An alternative idea has been put forward by Marek on how to solve this
without involving changes to DSA drivers, but everyone would have to
fill in the supported_interfaces and mac_capabilities.

The suggestion is that DSA calls phylink_set_max_fixed_link(), which
looks at the above two fields, and finds an interface which gives the
maximum link speed if the interface mode has not been specified.
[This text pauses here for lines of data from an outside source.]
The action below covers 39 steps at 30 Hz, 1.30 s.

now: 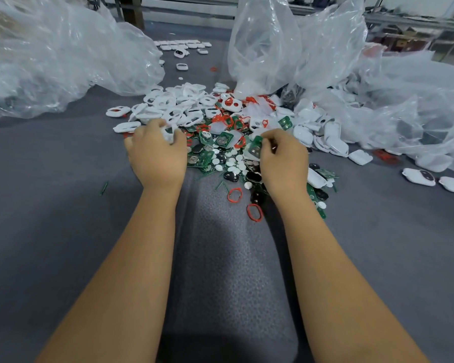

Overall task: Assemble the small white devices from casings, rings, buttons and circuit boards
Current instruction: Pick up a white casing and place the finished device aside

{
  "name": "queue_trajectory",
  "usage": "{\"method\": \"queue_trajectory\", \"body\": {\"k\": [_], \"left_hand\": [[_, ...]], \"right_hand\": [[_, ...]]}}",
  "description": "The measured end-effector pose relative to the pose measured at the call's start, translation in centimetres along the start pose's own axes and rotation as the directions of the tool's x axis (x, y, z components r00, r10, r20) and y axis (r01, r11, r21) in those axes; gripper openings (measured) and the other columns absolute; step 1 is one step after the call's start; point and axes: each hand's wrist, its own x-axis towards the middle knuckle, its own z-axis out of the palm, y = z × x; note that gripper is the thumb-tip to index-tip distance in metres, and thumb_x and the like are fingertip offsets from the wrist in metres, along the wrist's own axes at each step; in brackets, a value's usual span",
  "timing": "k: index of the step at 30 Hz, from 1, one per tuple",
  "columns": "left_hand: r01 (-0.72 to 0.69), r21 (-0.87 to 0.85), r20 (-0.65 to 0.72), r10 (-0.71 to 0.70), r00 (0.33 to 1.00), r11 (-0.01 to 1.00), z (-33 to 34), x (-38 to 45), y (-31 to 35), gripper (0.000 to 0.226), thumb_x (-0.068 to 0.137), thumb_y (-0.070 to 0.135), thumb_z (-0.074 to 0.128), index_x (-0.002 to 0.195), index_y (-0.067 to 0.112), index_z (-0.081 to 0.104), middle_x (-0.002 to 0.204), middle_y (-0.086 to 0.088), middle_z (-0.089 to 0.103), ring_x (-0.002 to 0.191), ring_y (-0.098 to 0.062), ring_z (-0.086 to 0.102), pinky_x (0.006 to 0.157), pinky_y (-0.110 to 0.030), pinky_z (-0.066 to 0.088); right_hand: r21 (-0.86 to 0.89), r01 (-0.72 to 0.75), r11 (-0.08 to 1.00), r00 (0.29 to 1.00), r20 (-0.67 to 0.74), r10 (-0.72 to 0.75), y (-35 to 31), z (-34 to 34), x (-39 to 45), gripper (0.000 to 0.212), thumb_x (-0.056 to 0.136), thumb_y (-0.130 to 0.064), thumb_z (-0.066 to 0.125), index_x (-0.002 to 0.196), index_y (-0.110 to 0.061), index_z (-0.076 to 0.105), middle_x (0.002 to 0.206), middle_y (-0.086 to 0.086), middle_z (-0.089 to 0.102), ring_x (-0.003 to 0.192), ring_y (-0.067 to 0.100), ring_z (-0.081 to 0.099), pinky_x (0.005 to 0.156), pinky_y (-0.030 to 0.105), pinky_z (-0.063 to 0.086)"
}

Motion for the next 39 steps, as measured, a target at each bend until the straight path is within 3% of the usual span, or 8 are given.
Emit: {"method": "queue_trajectory", "body": {"k": [4, 7, 9, 13, 20, 26, 33, 39], "left_hand": [[0.030, -0.351, -0.078, -0.061, 0.995, 0.936, -0.5, -0.5, 1.4, 0.038, 0.093, 0.046, 0.052, 0.119, 0.020, 0.062, 0.103, 0.004, 0.068, 0.100, -0.018, 0.059, 0.085, -0.024, 0.039], [0.154, -0.651, 0.086, -0.128, 0.988, 0.743, -0.3, -1.2, 3.6, 0.028, 0.093, 0.048, 0.052, 0.108, 0.028, 0.063, 0.078, 0.013, 0.062, 0.062, 0.000, 0.057, 0.061, -0.020, 0.044], [0.328, -0.783, 0.297, -0.146, 0.944, 0.529, 0.0, -1.8, 4.7, 0.020, 0.098, 0.042, 0.050, 0.108, 0.029, 0.062, 0.090, 0.004, 0.064, 0.050, -0.001, 0.055, 0.048, -0.018, 0.042], [0.602, -0.797, 0.597, -0.081, 0.798, 0.055, 0.0, -2.5, 5.3, 0.022, 0.099, 0.026, 0.053, 0.115, 0.016, 0.064, 0.110, -0.011, 0.062, 0.068, -0.017, 0.068, 0.057, -0.021, 0.050], [0.646, -0.712, 0.672, -0.002, 0.740, -0.277, -1.1, -2.5, 3.8, 0.021, 0.093, 0.001, 0.037, 0.104, 0.004, 0.055, 0.097, -0.023, 0.067, 0.103, -0.038, 0.066, 0.086, -0.046, 0.058], [0.658, -0.687, 0.690, 0.007, 0.723, -0.308, -1.0, -2.7, 4.0, 0.016, 0.095, 0.006, 0.041, 0.084, 0.007, 0.052, 0.104, -0.023, 0.062, 0.110, -0.040, 0.063, 0.088, -0.050, 0.056], [0.635, -0.771, 0.635, -0.023, 0.772, 0.035, -0.2, -3.2, 4.1, 0.016, 0.102, 0.002, 0.037, 0.112, 0.006, 0.049, 0.113, -0.024, 0.067, 0.079, -0.026, 0.072, 0.056, -0.024, 0.055], [0.561, -0.791, 0.560, -0.077, 0.825, 0.244, 0.3, -3.3, 4.3, 0.024, 0.103, 0.007, 0.042, 0.123, 0.003, 0.054, 0.114, -0.024, 0.063, 0.058, -0.008, 0.037, 0.045, -0.015, 0.030]], "right_hand": [[-0.165, 0.052, 0.985, 0.999, -0.005, -0.053, 0.3, -0.3, -0.2, 0.035, 0.093, -0.015, 0.052, 0.127, -0.013, 0.060, 0.123, 0.010, 0.056, 0.118, 0.027, 0.047, 0.090, 0.033, 0.038], [-0.159, 0.223, 0.962, 0.967, 0.158, -0.198, -0.4, 0.1, -0.7, 0.027, 0.092, -0.015, 0.051, 0.113, -0.014, 0.068, 0.107, 0.007, 0.062, 0.104, 0.026, 0.053, 0.082, 0.033, 0.041], [-0.204, 0.318, 0.926, 0.924, 0.286, -0.255, -0.7, 0.6, -1.2, 0.025, 0.091, -0.020, 0.053, 0.108, -0.014, 0.070, 0.101, 0.006, 0.061, 0.100, 0.026, 0.053, 0.079, 0.034, 0.043], [-0.241, 0.363, 0.900, 0.890, 0.374, -0.260, -0.7, 0.9, -1.5, 0.022, 0.090, -0.022, 0.057, 0.102, -0.013, 0.072, 0.098, 0.007, 0.057, 0.101, 0.028, 0.051, 0.083, 0.037, 0.043], [-0.167, 0.290, 0.942, 0.923, 0.310, -0.229, -0.8, -0.2, -1.2, 0.025, 0.082, -0.004, 0.054, 0.097, -0.014, 0.071, 0.097, 0.006, 0.056, 0.097, 0.027, 0.053, 0.075, 0.037, 0.045], [-0.253, 0.411, 0.876, 0.843, 0.471, -0.259, -0.9, 0.2, -1.3, 0.027, 0.087, -0.024, 0.060, 0.111, -0.020, 0.071, 0.103, 0.004, 0.058, 0.104, 0.025, 0.050, 0.082, 0.032, 0.041], [-0.169, 0.425, 0.889, 0.843, 0.431, -0.321, -0.7, 0.6, -1.7, 0.019, 0.079, -0.018, 0.063, 0.094, -0.011, 0.071, 0.100, 0.007, 0.059, 0.100, 0.027, 0.049, 0.084, 0.039, 0.040], [0.122, 0.180, 0.976, 0.904, 0.371, -0.213, -0.6, 0.2, -1.5, 0.017, 0.079, -0.002, 0.061, 0.090, -0.015, 0.062, 0.079, -0.008, 0.055, 0.076, 0.009, 0.049, 0.069, 0.025, 0.043]]}}
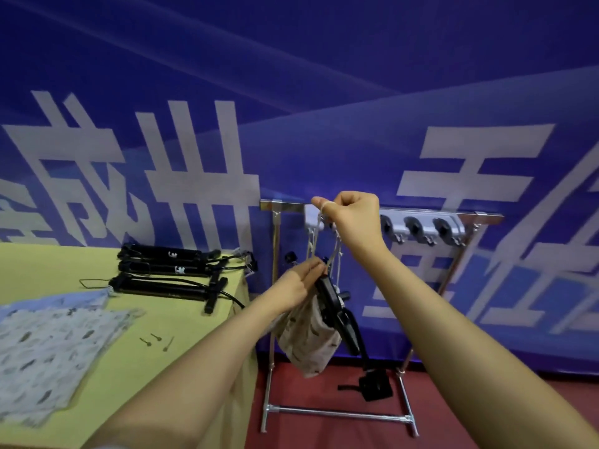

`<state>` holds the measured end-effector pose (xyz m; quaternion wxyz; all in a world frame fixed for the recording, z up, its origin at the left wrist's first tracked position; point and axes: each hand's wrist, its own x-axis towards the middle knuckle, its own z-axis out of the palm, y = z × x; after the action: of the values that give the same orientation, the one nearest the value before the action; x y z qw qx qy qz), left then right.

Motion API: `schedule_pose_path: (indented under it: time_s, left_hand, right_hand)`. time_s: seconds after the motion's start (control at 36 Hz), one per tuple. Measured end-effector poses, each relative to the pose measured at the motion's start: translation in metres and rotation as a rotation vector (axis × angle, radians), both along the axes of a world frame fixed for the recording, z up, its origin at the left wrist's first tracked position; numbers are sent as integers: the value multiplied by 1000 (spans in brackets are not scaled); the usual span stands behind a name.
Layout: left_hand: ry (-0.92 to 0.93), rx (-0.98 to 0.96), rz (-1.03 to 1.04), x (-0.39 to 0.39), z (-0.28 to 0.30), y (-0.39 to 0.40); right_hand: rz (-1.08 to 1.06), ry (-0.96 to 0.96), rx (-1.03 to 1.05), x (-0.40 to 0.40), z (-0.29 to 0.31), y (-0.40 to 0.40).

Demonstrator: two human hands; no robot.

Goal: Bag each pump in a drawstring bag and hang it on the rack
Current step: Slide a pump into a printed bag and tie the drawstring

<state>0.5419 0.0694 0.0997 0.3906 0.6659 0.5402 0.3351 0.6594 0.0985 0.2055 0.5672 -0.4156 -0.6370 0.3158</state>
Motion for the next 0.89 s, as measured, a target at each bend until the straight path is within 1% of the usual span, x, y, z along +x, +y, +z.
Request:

In
other words, something like this for phylink_set_max_fixed_link():

        interface = pl->link_interface;
        if (interface != PHY_INTERFACE_MODE_NA) {
                /* Get the speed/duplex capabilities and reduce according to the
                 * specified interface mode.
                 */
                caps = pl->config->mac_capabilities;
                caps &= phylink_interface_to_caps(interface);
        } else {
                interfaces = pl->config->supported_interfaces;
                max_caps = 0;

                /* Find the supported interface mode which gives the maximum
                 * speed.
                 */
                for (intf = 0; intf < PHY_INTERFACE_MODE_MAX; intf++) {
                        if (test_bit(intf, interfaces)) {
                                caps = pl->config->mac_capabilities;
                                caps &= phylink_interface_to_caps(intf);
                                if (caps > max_caps) {
                                        max_caps = caps;
                                        interface = intf;
                                }
                        }
                }

                caps = max_caps;
        }

        caps &= ~(MAC_SYM_PAUSE | MAC_ASYM_PAUSE);

        /* If there are no capabilities, then we are not using this default. */
        if (!caps)
                return -EINVAL;

        /* Decode to fastest speed and duplex */
        duplex = DUPLEX_UNKNOWN;
        speed = SPEED_UNKNOWN;
        for (i = 0; i < ARRAY_SIZE(phylink_caps_speeds); i++) {
                if (caps & phylink_caps_speeds[i].fd_mask) {
                        duplex = DUPLEX_FULL;
                        speed = phylink_caps_speeds[i].speed;
                        break;
                } else if (caps & phylink_caps_speeds[i].hd_mask) {
                        duplex = DUPLEX_HALF;
                        speed = phylink_caps_speeds[i].speed;
                        break;
                }
        }

        /* If we didn't find anything, bail. */
        if (speed == SPEED_UNKNOWN)
                return -EINVAL;

        pl->link_interface = interface;
        pl->link_config.interface = interface;
        pl->link_config.speed = speed;
        pl->link_config.duplex = duplex;
        pl->link_config.link = 1;
        pl->cfg_link_an_mode = MLO_AN_FIXED;
        pl->cur_link_an_mode = MLO_AN_FIXED;

This would have the effect of selecting the first interface mode in
numerical order that gives us the fastest link speed.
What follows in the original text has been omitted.